Diez minutos después, Hermoafricante estaba atado como un embutido, aunque con bastantes más muestras de satisfacción que ningún salchichón, artesano o de marca, y Roberto había conseguido exponerle a Adalaura las líneas principales de su plan, lo que fue bastante fácil, ya que el plan no tenía más que una línea, que consistía en ir dando saltos cósmicos hasta ver si averiguaba algo útil en alguna dimensión remota.

–Nene, tú serás un demiurgo con tipazo– se enfadó Adalaura–, pero ideando planes he visto yo hornos microondas con más talento. ¿Cómo me voy a poner a dar saltos cósmicos sin más? ¿Quién sabe a qué dimensiones hostiles puedo ir a parar? Y además, no he traído ni una muda limpia.

–Pues no se me ocurre otra cosa, ya lo siento. Las pruebas para ser demiurgo eran exclusivamente físicas, y esas las supero sin problema. Pero la cosa intelectual no es lo mío, la verdad– se sinceró Roberto. 

Hermoafricante, que hasta entonces había permanecido silencioso gozando como un camello de sus ataduras, comenzó a emitir gemidos, lo que indicó a detective y demiurgo que el sorprendente decorador tenía algo que decirles. Tras retirarle la monstruosa mordaza que le impedía articular palabra, y tras los diez minutos que dedicó a agradecerle a Adalaura sus torturas, vejaciones, humillaciones, flagelaciones y momificaciones, y que a Adalaura se le hicieron eternos porque ella era, básicamente, una chica sencilla, Hermoafricante por fin se centró en el tema.

–Mi señora, mi dueña, mi vida, creo que puedo ayudaros– manifestó el zalamero decorador, todo humildad y melindres–. Sé muchas cosas sobre los saltos cósmicos, muchas más de las que pueda imaginar.

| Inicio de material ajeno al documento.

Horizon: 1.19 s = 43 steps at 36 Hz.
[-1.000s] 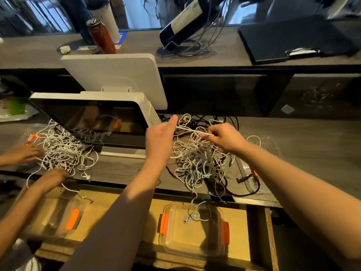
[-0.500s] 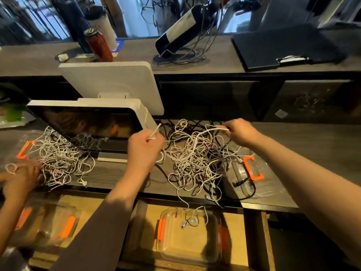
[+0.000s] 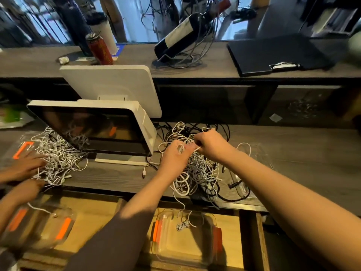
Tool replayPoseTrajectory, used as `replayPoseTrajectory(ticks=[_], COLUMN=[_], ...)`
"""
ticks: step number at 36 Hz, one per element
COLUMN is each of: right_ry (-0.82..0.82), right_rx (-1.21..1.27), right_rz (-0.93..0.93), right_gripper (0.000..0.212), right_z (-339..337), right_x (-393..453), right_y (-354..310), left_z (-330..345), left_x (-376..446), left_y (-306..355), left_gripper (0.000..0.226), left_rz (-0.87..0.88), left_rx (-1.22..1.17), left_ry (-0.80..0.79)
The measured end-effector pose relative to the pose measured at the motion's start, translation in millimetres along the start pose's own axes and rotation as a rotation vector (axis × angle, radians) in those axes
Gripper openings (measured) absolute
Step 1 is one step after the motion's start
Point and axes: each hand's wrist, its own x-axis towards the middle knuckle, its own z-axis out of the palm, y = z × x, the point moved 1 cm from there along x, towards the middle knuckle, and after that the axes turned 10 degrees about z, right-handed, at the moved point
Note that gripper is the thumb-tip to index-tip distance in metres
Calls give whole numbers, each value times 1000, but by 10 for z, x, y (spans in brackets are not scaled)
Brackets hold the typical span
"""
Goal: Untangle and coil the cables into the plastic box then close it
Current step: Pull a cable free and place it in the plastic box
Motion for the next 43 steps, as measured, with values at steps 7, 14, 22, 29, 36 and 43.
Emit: replayPoseTrajectory(ticks=[7, 14, 22, 29, 36, 43], right_ry=[5, -27, -158, -404, -611, -450], right_rx=[201, 318, 444, 798, 1097, 1456], right_rz=[48, 91, 163, 195, 317, 524], right_gripper=[21, 18, 21, 27, 33, 32], right_z=[191, 350, 305, 227, 252, 305], right_x=[10, -18, -2, -34, -2, -72], right_y=[274, 664, 702, 670, 873, 920], left_z=[-161, -550, -758, -812, -849, -919], left_x=[-66, -136, -256, -255, -216, -211], left_y=[122, 244, 327, 151, -23, -71], left_gripper=[38, 40, 42, 54, 52, 35], left_rz=[68, 120, 158, 125, 93, 111], left_rx=[10, -193, -454, -392, -399, -564], left_ry=[-40, 295, 504, 642, 743, 883])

–Estupendo, pues cuéntamelas todas– replicó la moza–, pero para ello creo que será mejor que abandonemos esta viciada relación de poder y establezcamos una nueva en la que los dos nos tratemos de igual a igual, sin dominación ni sumisión.

–¿Sin dominación ni sumisión?– se desilusionó Hermoafricante–. Pues vaya rollo. Roberto, ¿nos lo montamos sin este petardo?


Aquello fue demasiado para la pobre Adalaura, que amenazó muy en serio con suicidarse ahogándose en la piscina del pasillo y matar a mordiscos a todos los delfines si alguien hacía el más leve intento de montárselo con alguien. Hermoafricante, que sentía un afecto bastante sospechoso por los adorables cetáceos, accedió a relatar todo lo que sabía sin intentar dominar ni someter a nadie al menos durante un cuarto de hora.